● **Task objective**
Every line below needs to be transcribed without alteration, and no image may be carried over.

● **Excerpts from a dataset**
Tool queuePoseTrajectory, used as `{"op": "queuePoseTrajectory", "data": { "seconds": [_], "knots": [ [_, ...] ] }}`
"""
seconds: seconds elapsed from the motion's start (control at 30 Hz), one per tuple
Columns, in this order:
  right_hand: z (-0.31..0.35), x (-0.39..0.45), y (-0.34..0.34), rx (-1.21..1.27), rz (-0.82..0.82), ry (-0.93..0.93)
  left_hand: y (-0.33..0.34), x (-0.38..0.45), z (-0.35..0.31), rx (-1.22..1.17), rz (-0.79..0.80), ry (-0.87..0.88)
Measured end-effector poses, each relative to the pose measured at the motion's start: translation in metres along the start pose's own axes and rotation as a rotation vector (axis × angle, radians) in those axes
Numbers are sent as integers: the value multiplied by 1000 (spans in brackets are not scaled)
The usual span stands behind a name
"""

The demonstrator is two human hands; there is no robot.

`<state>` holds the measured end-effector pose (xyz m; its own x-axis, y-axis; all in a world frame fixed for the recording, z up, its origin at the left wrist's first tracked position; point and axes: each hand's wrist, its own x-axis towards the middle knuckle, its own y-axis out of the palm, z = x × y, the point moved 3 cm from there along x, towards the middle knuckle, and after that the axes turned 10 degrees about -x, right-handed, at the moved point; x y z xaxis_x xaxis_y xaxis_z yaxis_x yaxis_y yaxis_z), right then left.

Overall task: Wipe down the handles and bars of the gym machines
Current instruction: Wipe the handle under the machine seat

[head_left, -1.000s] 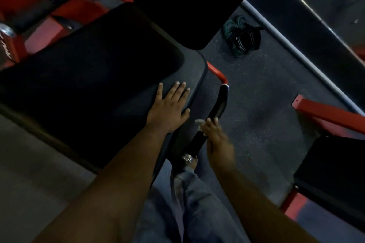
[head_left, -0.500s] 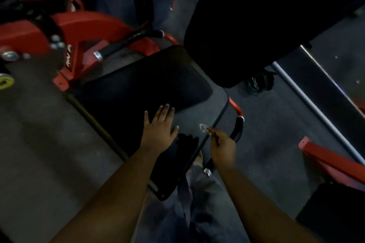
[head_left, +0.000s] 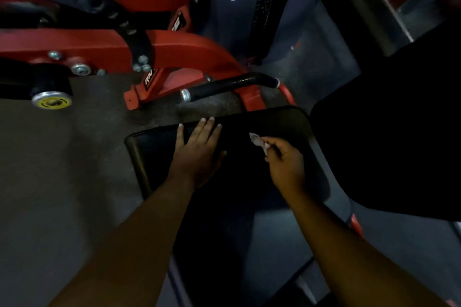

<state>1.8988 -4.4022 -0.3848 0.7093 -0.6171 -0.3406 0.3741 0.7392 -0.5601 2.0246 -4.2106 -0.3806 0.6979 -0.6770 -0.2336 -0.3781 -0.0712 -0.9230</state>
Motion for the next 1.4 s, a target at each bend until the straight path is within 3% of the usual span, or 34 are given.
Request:
{"op": "queuePoseTrajectory", "data": {
  "seconds": [0.3, 0.43, 0.6, 0.73, 0.8, 0.93, 1.0, 1.03, 1.1, 1.2, 1.27, 1.33, 1.4],
  "knots": [
    [50, 123, 1, -33, -113, -84, 14, 31, 10, 61, -59, 25],
    [58, 184, -7, -88, -292, -52, 12, 40, 9, 76, -1, 2],
    [22, 245, 21, -170, -136, 153, 12, 43, 10, 43, 52, -27],
    [54, 222, 38, -22, -237, 107, 12, 45, 11, 33, 102, -44],
    [70, 202, 50, -58, -297, 9, 12, 44, 13, 38, 114, -46],
    [87, 155, 89, -239, -264, -521, 11, 44, 14, 23, 124, -37],
    [87, 162, 80, -376, -283, -617, 11, 45, 13, 27, 130, -40],
    [82, 172, 71, -441, -294, -616, 11, 45, 12, 33, 129, -44],
    [64, 201, 52, -501, -239, -446, 11, 45, 12, 32, 121, -50],
    [44, 232, 20, -430, -186, -95, 10, 46, 13, 24, 120, -57],
    [38, 233, 17, -345, -154, -10, 10, 46, 12, 25, 131, -60],
    [52, 220, 27, -296, -178, -110, 10, 47, 12, 31, 141, -61],
    [67, 197, 48, -257, -203, -363, 10, 46, 12, 36, 155, -65]
  ]
}}
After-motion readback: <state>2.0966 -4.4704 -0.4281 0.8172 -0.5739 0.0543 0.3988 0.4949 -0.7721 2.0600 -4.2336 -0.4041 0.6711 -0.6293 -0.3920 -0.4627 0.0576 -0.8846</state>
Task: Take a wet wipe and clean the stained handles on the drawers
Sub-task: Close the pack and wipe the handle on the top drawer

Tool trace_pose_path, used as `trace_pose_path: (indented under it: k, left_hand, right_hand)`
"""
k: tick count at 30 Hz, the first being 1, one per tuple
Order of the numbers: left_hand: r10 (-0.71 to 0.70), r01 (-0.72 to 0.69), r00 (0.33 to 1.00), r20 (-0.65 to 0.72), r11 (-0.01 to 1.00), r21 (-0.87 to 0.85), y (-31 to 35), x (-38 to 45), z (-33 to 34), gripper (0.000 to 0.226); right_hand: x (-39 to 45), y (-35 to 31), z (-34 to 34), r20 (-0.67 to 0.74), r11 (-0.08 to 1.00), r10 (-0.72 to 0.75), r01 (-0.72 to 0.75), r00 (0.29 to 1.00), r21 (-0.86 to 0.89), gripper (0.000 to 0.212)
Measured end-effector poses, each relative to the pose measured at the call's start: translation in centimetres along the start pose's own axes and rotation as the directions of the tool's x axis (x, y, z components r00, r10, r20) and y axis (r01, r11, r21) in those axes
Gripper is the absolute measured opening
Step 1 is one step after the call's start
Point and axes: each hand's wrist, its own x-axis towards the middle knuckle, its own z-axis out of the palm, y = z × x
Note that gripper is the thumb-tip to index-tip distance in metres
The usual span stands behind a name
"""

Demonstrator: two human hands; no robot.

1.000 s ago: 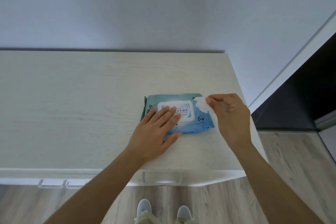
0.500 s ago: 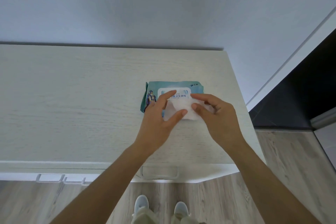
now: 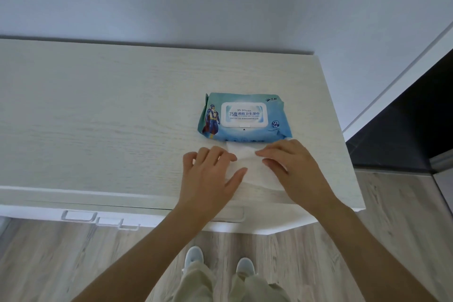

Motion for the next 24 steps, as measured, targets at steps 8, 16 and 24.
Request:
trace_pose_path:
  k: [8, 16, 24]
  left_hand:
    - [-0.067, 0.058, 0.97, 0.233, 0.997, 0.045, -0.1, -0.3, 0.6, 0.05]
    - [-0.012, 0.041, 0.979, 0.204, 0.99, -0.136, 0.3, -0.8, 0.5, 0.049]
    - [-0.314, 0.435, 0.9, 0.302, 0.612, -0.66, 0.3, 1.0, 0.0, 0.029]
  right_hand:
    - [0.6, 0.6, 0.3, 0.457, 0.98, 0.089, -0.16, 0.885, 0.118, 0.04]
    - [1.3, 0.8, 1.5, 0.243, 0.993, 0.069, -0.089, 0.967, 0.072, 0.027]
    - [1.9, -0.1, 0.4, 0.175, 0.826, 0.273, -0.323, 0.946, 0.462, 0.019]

● **Response**
Tool queuePoseTrajectory, used as `{"op": "queuePoseTrajectory", "data": { "seconds": [_], "knots": [ [_, ...] ] }}`
"""
seconds: seconds elapsed from the motion's start (control at 30 Hz), one per tuple
Columns, in this order:
  right_hand: z (-0.31..0.35), x (-0.39..0.45), y (-0.34..0.34), rx (-1.21..1.27), rz (-0.82..0.82), ry (-0.93..0.93)
  left_hand: y (-0.33..0.34), x (-0.38..0.45), z (-0.35..0.31), rx (-1.22..1.17), rz (-0.79..0.80), ry (-0.87..0.88)
Measured end-effector poses, each relative to the pose measured at the motion's start: translation in metres along the start pose's own axes and rotation as a rotation vector (axis × angle, radians) in those axes
Numbers are sent as integers: the value multiplied by 1000 (spans in brackets are not scaled)
The usual span stands behind a name
"""

The demonstrator is two human hands; there is no robot.

`<state>` holds the measured end-effector pose (xyz m; its own x-axis, y-axis; all in a world frame fixed for the recording, z up, its origin at the left wrist's first tracked position; point and axes: each hand's wrist, its own x-axis towards the middle knuckle, its own y-axis out of the palm, z = x × y, the point moved 3 cm from there along x, towards the middle knuckle, and after that the axes turned 10 degrees about -x, right-handed, at the moved point; x y z xaxis_x xaxis_y xaxis_z yaxis_x yaxis_y yaxis_z), right then left.

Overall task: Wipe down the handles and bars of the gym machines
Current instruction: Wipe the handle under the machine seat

[head_left, -1.000s] 
[head_left, -0.500s] 
[head_left, +0.000s] 

<state>1.8988 -4.4022 -0.3848 0.7093 -0.6171 -0.3406 0.3741 0.7392 -0.5601 2.0246 -4.2106 -0.3806 0.6979 -0.6770 -0.2336 -0.3781 -0.0712 -0.9230</state>
Motion for the next 1.4 s, a target at each bend until the straight path is within 3% of the usual span, or 34 are given.
Request:
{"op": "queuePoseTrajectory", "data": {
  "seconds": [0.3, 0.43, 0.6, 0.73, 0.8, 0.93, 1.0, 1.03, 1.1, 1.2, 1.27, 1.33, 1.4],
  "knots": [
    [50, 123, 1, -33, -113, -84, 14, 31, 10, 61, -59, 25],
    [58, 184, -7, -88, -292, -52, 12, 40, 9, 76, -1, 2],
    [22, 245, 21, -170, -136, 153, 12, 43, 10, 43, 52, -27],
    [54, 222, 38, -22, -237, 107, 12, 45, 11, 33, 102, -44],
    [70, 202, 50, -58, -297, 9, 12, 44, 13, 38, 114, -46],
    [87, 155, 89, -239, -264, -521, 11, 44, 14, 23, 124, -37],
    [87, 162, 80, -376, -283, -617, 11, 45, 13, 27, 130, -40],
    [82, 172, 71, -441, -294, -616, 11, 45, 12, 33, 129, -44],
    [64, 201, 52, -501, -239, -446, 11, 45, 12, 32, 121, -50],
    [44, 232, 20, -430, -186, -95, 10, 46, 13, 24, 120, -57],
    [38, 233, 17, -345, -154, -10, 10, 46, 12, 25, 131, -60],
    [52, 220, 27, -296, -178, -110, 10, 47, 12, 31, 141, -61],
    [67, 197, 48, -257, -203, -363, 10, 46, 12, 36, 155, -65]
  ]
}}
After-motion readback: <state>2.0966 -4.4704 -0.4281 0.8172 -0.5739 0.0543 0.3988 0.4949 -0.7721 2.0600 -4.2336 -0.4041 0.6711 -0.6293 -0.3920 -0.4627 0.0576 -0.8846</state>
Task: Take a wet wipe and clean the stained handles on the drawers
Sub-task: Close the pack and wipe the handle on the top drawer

Tool trace_pose_path, used as `trace_pose_path: (indented under it: k, left_hand, right_hand)`
"""
k: tick count at 30 Hz, the first being 1, one per tuple
Order of the numbers: left_hand: r10 (-0.71 to 0.70), r01 (-0.72 to 0.69), r00 (0.33 to 1.00), r20 (-0.65 to 0.72), r11 (-0.01 to 1.00), r21 (-0.87 to 0.85), y (-31 to 35), x (-38 to 45), z (-33 to 34), gripper (0.000 to 0.226); right_hand: x (-39 to 45), y (-35 to 31), z (-34 to 34), r20 (-0.67 to 0.74), r11 (-0.08 to 1.00), r10 (-0.72 to 0.75), r01 (-0.72 to 0.75), r00 (0.29 to 1.00), r21 (-0.86 to 0.89), gripper (0.000 to 0.212)
Measured end-effector poses, each relative to the pose measured at the call's start: translation in centimetres along the start pose's own axes and rotation as the directions of the tool's x axis (x, y, z components r00, r10, r20) and y axis (r01, r11, r21) in those axes
Gripper is the absolute measured opening
Step 1 is one step after the call's start
Point and axes: each hand's wrist, its own x-axis towards the middle knuckle, its own z-axis out of the palm, y = z × x
Note that gripper is the thumb-tip to index-tip distance in metres
The usual span stands behind a name
"""

Demonstrator: two human hands; no robot.

1.000 s ago: 
0.500 s ago: 
now: 

Motion for the next 24 steps, as measured, targets at steps 8, 16 and 24.
Request:
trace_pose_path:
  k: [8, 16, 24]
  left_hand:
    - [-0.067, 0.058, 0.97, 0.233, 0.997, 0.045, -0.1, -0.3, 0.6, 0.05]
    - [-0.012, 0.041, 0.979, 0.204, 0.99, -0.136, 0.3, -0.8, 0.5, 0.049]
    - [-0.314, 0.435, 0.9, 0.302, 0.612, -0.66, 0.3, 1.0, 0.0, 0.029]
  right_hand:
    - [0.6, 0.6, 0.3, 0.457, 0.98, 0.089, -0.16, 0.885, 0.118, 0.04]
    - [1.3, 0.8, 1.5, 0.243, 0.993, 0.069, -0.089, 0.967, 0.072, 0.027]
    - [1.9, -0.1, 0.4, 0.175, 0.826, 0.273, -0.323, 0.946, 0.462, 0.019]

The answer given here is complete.